▶ [Given information]

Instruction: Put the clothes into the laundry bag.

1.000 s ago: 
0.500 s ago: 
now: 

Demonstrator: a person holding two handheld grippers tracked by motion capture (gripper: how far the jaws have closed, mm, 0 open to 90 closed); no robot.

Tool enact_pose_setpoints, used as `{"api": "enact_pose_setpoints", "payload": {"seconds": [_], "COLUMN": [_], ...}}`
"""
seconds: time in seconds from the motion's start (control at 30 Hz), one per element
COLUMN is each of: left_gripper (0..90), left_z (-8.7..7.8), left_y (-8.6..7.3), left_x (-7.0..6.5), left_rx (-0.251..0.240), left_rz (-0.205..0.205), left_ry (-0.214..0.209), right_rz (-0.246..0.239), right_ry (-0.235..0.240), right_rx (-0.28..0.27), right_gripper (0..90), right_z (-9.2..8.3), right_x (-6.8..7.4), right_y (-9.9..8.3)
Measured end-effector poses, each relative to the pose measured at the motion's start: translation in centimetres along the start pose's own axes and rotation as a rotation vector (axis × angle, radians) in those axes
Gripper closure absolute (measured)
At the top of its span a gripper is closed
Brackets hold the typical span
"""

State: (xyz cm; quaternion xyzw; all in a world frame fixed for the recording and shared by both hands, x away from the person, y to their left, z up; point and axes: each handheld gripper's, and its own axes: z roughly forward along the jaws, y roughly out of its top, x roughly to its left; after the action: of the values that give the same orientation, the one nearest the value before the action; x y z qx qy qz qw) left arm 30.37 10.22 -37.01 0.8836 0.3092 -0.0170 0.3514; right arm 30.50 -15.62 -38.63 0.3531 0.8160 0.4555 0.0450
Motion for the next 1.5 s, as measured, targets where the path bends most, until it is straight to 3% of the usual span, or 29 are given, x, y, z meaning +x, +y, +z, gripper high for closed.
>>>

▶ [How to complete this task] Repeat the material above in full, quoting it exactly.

▶ [Solution for this exercise]
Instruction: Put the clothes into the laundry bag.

1.000 s ago: 
0.500 s ago: 
now: 

Demonstrator: a person holding two handheld grippers tracked by motion capture (gripper: how far the jaws have closed, mm, 0 open to 90 closed); no robot.

Tool enact_pose_setpoints, used as `{"api": "enact_pose_setpoints", "payload": {"seconds": [_], "COLUMN": [_], ...}}`
"""
seconds: time in seconds from the motion's start (control at 30 Hz), one per element
COLUMN is each of: left_gripper (0..90), left_z (-8.7..7.8), left_y (-8.6..7.3), left_x (-7.0..6.5), left_rx (-0.251..0.240), left_rz (-0.205..0.205), left_ry (-0.214..0.209), right_rz (-0.246..0.239), right_ry (-0.235..0.240), right_rx (-0.28..0.27), right_gripper (0..90), right_z (-9.2..8.3), right_x (-6.8..7.4), right_y (-9.9..8.3)
Measured end-effector poses, each relative to the pose measured at the motion's start: translation in centimetres along the start pose's own axes and rotation as a rotation vector (axis × angle, radians) in those axes
Gripper closure absolute (measured)
At the top of its span a gripper is closed
Brackets hold the typical span
"""

State: (xyz cm; quaternion xyzw; all in a world frame fixed for the recording and shared by both hands, x away from the person, y to their left, z up; point and axes: each handheld gripper's, and its own axes: z roughly forward along the jaws, y roughly out of its top, x roughly to its left; after the action: of the values that give the same orientation, the one nearest the value before the action; x y z qx qy qz qw) left arm 30.37 10.22 -37.01 0.8836 0.3092 -0.0170 0.3514; right arm 30.50 -15.62 -38.63 0.3531 0.8160 0.4555 0.0450
Motion for the next 1.5 s, as measured, targets where the path bends most, until it is straight to 3% of the usual span, or 29 are given, x, y, z meaning +x, +y, +z, gripper high for closed.
>>>

For this exercise, nothing further remains to be done.